Data provided -
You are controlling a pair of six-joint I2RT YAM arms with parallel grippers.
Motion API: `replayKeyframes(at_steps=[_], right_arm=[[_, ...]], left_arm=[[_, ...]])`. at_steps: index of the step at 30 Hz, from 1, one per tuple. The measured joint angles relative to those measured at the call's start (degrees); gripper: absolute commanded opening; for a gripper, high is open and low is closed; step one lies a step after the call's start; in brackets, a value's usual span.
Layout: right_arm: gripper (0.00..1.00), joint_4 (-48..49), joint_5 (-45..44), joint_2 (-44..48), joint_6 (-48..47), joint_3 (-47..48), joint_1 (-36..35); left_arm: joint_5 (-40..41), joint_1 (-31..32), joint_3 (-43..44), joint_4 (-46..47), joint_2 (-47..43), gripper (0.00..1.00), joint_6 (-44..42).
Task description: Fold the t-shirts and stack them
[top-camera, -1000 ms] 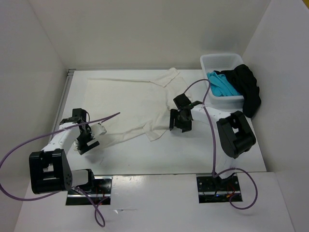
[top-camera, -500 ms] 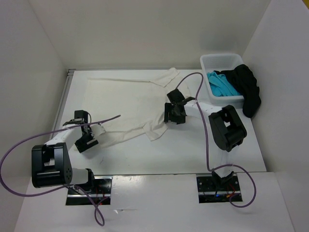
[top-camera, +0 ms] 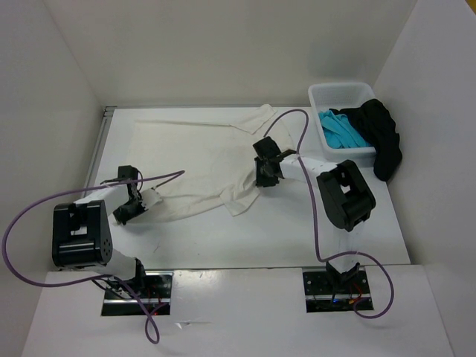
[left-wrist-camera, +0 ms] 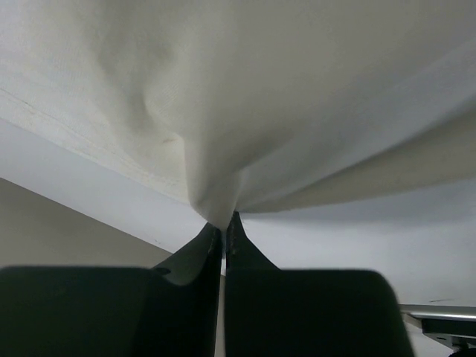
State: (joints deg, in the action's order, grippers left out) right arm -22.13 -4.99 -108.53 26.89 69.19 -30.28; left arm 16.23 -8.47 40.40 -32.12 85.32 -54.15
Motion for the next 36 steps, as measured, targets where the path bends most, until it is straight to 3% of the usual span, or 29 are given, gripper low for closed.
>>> replayKeyframes(at_steps=[2, 3, 10, 13, 16, 20, 22, 25, 31, 36], right_arm=[[0.03, 0.5, 0.2, -0.5, 0.0, 0.2, 0.0], [0.00, 0.6, 0.3, -0.6, 0.0, 0.3, 0.0], [0.00, -5.5, 0.0, 1.2, 2.5, 0.5, -0.1], [0.00, -10.6, 1.4, 8.3, 6.0, -3.5, -0.1], [0.00, -14.4, 5.1, 21.7, 11.5, -11.2, -0.8], [0.00, -23.3, 7.6, 37.3, 21.0, -15.1, -9.2], [0.00, -26.5, 9.4, 41.0, 25.2, -15.1, -14.5], [0.00, -30.8, 10.6, 42.8, 29.1, -15.2, -17.0], [0.00, -38.6, 8.2, 43.4, 30.4, -13.2, -15.0], [0.00, -38.7, 6.5, 40.2, 24.4, -7.7, -5.2]], left_arm=[[0.0, 0.0, 0.1, 0.0, 0.0, 0.00, 0.4], [-0.1, 0.0, 0.2, 0.0, 0.0, 0.00, 0.6], [-3.1, 0.0, 4.0, -4.0, -1.4, 0.00, 2.7], [-3.7, 0.0, 6.4, -5.7, -4.7, 0.00, 3.3], [-3.3, 0.0, 6.8, -6.9, -8.7, 0.00, 3.2], [-2.9, 0.1, 5.1, -9.0, -10.6, 0.00, 3.1], [-3.0, 0.1, 4.2, -10.1, -10.6, 0.00, 3.2], [-3.0, 0.2, 4.0, -12.3, -10.6, 0.00, 3.3], [-3.0, 0.2, 4.1, -14.3, -10.6, 0.00, 3.3], [-3.5, 0.2, 8.7, -16.0, -8.3, 0.00, 4.0]])
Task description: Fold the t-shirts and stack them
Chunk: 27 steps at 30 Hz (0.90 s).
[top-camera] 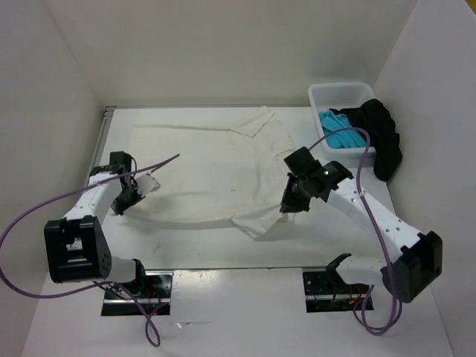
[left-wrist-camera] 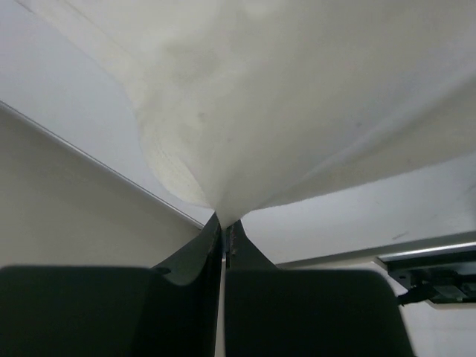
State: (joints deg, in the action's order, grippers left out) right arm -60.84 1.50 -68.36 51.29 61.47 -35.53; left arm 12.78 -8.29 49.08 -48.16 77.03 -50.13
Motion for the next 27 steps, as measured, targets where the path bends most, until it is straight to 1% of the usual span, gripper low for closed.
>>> replayKeyframes(at_steps=[2, 5, 9, 12, 19, 27], right_arm=[[0.00, 1.8, -0.6, -3.5, -3.9, 1.6, 4.3], [0.00, 4.9, -1.4, -10.8, -9.1, 5.0, 8.1], [0.00, 9.7, -3.1, -22.2, -15.2, 11.8, 10.3], [0.00, 13.4, -3.9, -28.5, -18.4, 15.2, 12.2], [0.00, 16.9, -4.2, -35.9, -22.4, 17.9, 17.4], [0.00, 17.5, -4.3, -43.0, -25.6, 28.8, 18.9]], left_arm=[[-0.6, 0.0, 3.7, 0.1, 3.0, 0.00, 1.3], [-1.4, 0.0, 10.1, 0.9, 9.2, 0.00, 4.0], [-2.1, 0.0, 16.8, 2.3, 16.6, 0.00, 7.2], [-2.2, 0.1, 19.2, 3.3, 20.4, 0.00, 9.0], [-1.1, 0.1, 21.7, 3.1, 25.9, 0.00, 12.9], [-0.9, 0.2, 26.9, 3.7, 28.8, 0.00, 15.9]])
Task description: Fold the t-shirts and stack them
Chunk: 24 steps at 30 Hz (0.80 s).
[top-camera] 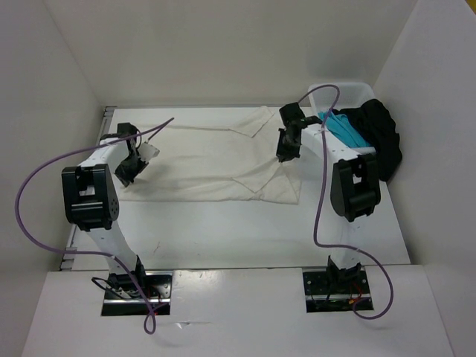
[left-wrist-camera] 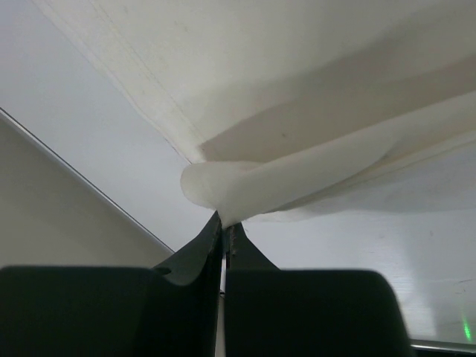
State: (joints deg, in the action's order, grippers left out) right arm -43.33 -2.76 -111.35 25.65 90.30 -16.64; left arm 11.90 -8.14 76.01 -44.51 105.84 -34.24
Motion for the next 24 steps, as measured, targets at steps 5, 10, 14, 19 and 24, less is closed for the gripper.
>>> replayKeyframes(at_steps=[5, 10, 14, 19, 24], right_arm=[[0.00, 0.0, 0.1, -3.5, -1.2, 3.6, 0.2], [0.00, -0.5, 0.0, -6.0, -1.7, 5.9, 0.6], [0.00, -1.0, -1.0, -9.2, -1.9, 10.1, 0.8], [0.03, -1.4, -1.6, -12.1, -2.5, 13.5, 1.2], [0.08, -2.6, -1.7, -15.9, -3.1, 18.6, 1.2]], left_arm=[[0.5, 0.0, 0.6, -0.1, 1.0, 0.00, 0.7], [1.6, 0.0, 0.6, 0.3, 2.5, 0.03, 1.9], [1.9, 0.1, 1.8, 0.4, 3.6, 0.03, 3.1], [2.0, 0.1, 4.4, 1.0, 4.7, 0.24, 4.4], [3.0, 0.0, 6.5, 1.3, 6.5, 0.48, 5.9]])
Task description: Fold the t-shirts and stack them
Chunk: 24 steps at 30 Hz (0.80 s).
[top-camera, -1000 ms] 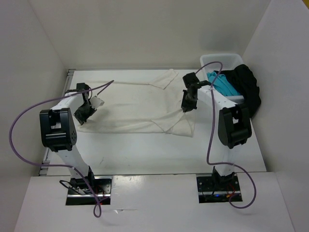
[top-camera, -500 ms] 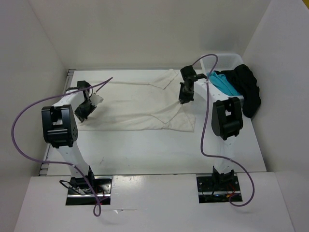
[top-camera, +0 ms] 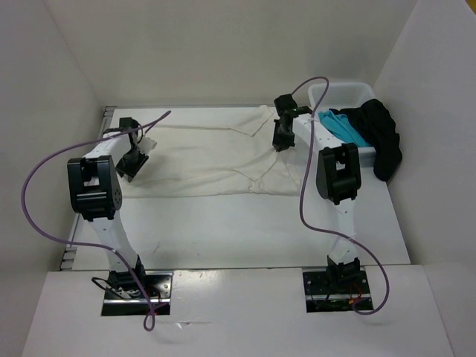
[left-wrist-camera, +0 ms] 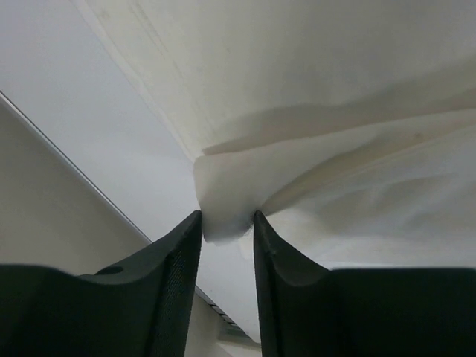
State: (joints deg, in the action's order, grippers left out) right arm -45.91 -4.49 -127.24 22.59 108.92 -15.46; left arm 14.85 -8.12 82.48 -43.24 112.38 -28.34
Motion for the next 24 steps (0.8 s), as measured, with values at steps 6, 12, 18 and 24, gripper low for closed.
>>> replayKeyframes(at_steps=[6, 12, 18, 24], right_arm=[[0.34, -0.6, -0.7, -3.5, -0.6, 4.0, 0.0], [0.64, -1.1, -0.9, -3.8, -0.8, 4.0, 0.2], [0.72, -0.5, -0.8, -0.7, -0.5, 1.1, 0.3], [0.78, 1.0, -2.5, 14.6, 1.3, -16.3, 0.4]], left_arm=[[0.3, -1.6, 7.1, -0.4, 2.7, 0.68, 1.7], [-1.1, 1.2, 1.2, 1.3, -7.1, 0.79, -4.9], [1.3, 5.6, -4.6, 2.3, -9.9, 0.83, -9.6], [4.2, 3.9, -3.5, 2.3, -3.2, 0.83, -5.6]])
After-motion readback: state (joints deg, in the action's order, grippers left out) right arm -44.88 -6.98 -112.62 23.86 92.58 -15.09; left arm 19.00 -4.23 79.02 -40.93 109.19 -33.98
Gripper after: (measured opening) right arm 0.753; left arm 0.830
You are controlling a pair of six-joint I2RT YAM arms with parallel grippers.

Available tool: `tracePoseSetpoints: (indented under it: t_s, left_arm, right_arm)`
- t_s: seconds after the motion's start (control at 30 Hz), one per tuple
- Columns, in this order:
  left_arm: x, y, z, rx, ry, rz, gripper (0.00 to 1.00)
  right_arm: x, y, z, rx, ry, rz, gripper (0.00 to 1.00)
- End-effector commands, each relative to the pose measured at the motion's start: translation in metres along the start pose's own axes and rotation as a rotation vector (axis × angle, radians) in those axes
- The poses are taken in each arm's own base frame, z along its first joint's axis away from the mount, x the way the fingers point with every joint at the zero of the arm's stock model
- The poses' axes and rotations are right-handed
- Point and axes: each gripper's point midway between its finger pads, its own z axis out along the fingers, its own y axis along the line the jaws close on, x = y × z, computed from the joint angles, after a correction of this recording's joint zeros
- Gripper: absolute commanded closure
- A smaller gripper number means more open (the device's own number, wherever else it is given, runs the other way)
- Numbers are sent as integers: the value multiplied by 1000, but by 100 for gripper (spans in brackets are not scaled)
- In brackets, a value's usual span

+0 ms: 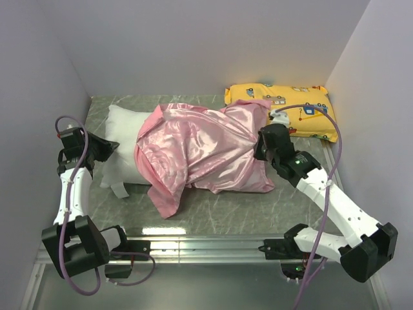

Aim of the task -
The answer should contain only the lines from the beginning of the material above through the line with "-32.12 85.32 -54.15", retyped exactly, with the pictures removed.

Output for this task -
You are controlling a pair of six-joint I2RT YAM arms with parallel grippers.
Motion API: `replayKeyframes(at_steps=[_], right_arm=[[_, ...]], left_arm=[[_, ...]])`. at_steps: index of the step at 30 Hz, from 1, one per tuple. The measured joint angles relative to those measured at the call's start (degrees); gripper: absolute commanded opening; for a gripper, high is open and low is closed; step one lies a step after the call's start; in brackets, a value's usual span.
Layout: right_arm: gripper (0.00..1.00), joint_4 (-48..49), joint_5 (-45..44), joint_2 (-44..48), joint_6 (-48..47), joint_3 (-47..48), joint_1 (-36..35); left_arm: joint_5 (-40..41), joint_1 (-31..32), joint_3 (-43..44), joint_4 (-46..47), joint_2 (-47..43), gripper (0.00..1.00), joint_6 (-44..42).
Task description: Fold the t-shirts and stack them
[top-camera, -1000 ms] 
[top-camera, -500 ms] 
[top-camera, +0 ms] 
[left-wrist-camera, +0 ms] 
State: (joints deg, in the action's order, grippers left out) right arm -22.13 -4.99 -108.53 26.89 69.19 -30.28; left arm 16.23 -8.47 40.40 -32.12 85.32 -54.15

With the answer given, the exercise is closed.